__Your instructions__.
Of all the entries below, retype only the lines from the one with "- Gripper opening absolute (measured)" through the one with "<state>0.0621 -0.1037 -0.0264", exactly as they appear.

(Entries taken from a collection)
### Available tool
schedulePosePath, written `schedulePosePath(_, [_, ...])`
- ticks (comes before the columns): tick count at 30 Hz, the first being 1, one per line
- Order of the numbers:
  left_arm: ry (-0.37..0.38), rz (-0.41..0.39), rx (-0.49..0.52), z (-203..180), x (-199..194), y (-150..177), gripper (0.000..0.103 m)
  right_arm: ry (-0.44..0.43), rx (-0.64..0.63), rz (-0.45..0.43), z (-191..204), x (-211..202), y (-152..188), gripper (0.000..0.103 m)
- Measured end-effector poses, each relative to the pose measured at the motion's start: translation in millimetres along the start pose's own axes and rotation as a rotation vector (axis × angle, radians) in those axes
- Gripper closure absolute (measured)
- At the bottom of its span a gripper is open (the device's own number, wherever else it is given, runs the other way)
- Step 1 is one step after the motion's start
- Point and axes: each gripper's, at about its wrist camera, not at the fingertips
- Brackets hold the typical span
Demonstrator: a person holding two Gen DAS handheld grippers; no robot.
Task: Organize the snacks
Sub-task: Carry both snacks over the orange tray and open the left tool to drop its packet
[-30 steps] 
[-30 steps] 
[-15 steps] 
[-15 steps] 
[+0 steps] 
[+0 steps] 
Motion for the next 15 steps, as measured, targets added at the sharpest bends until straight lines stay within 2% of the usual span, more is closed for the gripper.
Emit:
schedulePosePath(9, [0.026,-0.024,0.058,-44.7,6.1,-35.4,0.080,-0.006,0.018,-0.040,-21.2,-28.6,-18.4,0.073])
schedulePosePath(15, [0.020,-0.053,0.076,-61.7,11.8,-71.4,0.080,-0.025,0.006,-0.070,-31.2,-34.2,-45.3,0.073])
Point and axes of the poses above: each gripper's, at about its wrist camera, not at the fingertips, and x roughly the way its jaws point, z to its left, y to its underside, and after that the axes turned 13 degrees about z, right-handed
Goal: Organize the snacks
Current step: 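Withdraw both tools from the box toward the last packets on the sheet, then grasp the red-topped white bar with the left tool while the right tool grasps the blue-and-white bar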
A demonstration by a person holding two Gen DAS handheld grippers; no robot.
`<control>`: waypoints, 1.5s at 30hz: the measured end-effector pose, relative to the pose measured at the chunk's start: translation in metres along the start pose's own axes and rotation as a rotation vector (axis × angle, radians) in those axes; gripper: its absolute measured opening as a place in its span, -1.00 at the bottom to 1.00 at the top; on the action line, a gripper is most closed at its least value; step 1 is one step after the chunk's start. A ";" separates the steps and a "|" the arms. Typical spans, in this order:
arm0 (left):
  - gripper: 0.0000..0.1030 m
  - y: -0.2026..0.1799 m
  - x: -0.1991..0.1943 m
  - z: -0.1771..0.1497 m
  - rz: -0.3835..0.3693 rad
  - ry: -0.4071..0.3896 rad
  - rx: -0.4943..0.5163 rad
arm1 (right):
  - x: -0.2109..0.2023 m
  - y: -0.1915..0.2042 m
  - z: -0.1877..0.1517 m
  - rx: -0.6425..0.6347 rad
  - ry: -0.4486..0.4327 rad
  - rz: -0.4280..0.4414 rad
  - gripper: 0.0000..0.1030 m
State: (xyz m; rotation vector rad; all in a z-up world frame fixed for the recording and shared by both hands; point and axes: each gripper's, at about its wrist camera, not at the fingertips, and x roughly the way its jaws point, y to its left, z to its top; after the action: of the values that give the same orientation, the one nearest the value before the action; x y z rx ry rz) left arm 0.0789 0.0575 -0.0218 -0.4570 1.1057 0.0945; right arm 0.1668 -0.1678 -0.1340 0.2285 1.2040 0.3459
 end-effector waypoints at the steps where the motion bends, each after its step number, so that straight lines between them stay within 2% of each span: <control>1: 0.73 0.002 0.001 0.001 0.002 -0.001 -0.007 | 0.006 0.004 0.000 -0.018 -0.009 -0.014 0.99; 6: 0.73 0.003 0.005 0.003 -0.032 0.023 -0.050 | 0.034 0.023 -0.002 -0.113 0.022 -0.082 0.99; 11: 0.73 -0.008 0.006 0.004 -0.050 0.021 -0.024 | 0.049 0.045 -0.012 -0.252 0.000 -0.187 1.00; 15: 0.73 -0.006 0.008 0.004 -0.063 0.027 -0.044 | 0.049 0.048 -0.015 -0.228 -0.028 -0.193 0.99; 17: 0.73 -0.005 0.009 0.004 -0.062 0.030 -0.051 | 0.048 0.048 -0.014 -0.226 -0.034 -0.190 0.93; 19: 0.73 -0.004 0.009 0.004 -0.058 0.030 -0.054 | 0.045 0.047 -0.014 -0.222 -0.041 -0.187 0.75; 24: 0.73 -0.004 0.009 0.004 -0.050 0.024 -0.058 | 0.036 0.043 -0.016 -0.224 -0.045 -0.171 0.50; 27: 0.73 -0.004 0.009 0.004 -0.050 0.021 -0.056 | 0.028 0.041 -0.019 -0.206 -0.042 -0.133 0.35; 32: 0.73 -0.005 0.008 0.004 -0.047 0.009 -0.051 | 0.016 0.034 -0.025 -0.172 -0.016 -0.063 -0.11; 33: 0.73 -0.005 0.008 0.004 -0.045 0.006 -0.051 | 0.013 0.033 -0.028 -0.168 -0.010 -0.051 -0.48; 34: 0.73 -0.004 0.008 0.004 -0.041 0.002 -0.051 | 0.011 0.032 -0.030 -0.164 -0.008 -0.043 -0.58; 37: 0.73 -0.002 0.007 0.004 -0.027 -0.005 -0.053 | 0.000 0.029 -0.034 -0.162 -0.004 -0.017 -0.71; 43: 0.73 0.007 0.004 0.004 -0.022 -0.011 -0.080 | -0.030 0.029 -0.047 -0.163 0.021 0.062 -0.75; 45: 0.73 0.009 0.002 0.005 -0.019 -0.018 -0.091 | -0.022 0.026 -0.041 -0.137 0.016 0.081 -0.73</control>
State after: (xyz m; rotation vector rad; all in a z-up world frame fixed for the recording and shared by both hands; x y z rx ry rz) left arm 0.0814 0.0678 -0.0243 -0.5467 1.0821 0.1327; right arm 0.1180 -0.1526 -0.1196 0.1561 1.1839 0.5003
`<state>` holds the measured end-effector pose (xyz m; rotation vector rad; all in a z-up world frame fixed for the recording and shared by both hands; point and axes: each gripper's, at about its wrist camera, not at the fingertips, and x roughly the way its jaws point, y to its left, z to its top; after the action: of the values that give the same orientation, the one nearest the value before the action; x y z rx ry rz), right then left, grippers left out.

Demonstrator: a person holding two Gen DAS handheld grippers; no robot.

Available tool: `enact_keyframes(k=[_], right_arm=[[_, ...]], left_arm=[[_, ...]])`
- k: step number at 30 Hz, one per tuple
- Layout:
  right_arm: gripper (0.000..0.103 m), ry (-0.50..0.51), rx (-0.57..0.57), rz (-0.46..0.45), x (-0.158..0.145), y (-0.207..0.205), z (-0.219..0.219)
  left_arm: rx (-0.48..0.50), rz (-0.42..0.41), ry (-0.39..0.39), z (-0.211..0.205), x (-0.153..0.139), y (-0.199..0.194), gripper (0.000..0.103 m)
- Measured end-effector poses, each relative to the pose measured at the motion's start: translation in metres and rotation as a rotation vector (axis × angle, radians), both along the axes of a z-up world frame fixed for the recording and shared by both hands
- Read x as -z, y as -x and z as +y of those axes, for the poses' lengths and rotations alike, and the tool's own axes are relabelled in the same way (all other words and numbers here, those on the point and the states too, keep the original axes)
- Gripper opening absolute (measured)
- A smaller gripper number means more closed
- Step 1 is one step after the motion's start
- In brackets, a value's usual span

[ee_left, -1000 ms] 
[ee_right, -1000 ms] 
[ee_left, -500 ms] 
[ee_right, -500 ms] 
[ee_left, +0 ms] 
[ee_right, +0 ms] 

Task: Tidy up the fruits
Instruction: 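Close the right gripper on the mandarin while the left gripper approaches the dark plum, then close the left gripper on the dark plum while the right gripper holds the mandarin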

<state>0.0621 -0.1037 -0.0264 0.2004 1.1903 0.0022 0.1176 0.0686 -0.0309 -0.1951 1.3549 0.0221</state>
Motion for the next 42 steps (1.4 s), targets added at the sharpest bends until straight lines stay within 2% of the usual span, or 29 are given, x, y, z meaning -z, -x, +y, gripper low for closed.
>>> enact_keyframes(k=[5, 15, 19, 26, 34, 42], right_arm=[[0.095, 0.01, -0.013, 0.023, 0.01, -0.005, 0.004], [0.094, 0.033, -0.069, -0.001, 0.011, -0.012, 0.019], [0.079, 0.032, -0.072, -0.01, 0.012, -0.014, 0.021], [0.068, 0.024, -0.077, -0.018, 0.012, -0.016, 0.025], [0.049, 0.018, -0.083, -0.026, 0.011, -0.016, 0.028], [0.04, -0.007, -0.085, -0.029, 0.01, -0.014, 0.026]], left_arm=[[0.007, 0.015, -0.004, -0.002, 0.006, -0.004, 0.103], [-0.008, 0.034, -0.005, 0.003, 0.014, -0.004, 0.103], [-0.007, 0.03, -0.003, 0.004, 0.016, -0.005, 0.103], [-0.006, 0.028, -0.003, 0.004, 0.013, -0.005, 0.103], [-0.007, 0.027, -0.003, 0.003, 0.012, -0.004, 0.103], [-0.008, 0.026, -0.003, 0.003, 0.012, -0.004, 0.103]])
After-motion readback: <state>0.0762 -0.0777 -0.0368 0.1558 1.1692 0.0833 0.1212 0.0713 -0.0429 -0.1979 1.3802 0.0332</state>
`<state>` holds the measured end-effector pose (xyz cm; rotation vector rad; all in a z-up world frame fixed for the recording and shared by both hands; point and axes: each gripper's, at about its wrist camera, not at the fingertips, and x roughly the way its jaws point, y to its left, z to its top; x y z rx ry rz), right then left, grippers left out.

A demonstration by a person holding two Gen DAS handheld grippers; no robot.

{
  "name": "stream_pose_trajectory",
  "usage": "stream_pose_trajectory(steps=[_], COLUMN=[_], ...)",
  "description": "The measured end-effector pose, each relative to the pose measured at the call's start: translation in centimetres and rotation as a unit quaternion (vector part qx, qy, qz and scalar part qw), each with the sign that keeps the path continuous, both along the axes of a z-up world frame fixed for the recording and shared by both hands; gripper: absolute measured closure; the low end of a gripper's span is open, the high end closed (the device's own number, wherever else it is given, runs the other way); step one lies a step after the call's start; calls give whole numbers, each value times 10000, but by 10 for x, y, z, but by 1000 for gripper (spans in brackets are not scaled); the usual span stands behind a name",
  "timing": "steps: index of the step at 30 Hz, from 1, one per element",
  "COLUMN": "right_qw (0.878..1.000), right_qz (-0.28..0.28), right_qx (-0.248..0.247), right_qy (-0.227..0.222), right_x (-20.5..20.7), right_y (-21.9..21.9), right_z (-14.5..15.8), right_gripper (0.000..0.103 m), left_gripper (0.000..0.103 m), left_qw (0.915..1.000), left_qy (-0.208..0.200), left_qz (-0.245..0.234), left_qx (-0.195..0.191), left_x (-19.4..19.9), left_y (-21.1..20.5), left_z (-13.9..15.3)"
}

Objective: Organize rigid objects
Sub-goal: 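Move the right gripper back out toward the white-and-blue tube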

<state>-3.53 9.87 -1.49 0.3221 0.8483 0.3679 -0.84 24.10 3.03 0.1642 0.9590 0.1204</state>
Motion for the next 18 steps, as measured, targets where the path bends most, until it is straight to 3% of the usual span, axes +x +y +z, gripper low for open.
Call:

__Answer box__.
- Gripper opening absolute (measured)
- A smaller gripper number means more closed
- Step 1 is one step after the motion's start
- In brackets, a value's usual span

[ee_left, -1000 ms] 
[ee_right, -1000 ms] 
[ee_left, -500 ms] 
[ee_right, -500 ms] 
[ee_left, +0 ms] 
[ee_right, +0 ms] 

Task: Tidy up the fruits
Instruction: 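Close the right gripper on the mandarin while the left gripper approaches the dark plum, then close the left gripper on the dark plum while the right gripper holds the mandarin
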
<state>0.0621 -0.1037 -0.0264 0.2004 1.1903 0.0022 0.1176 0.0686 -0.0309 -0.1951 1.3549 0.0221</state>

The exercise is now done.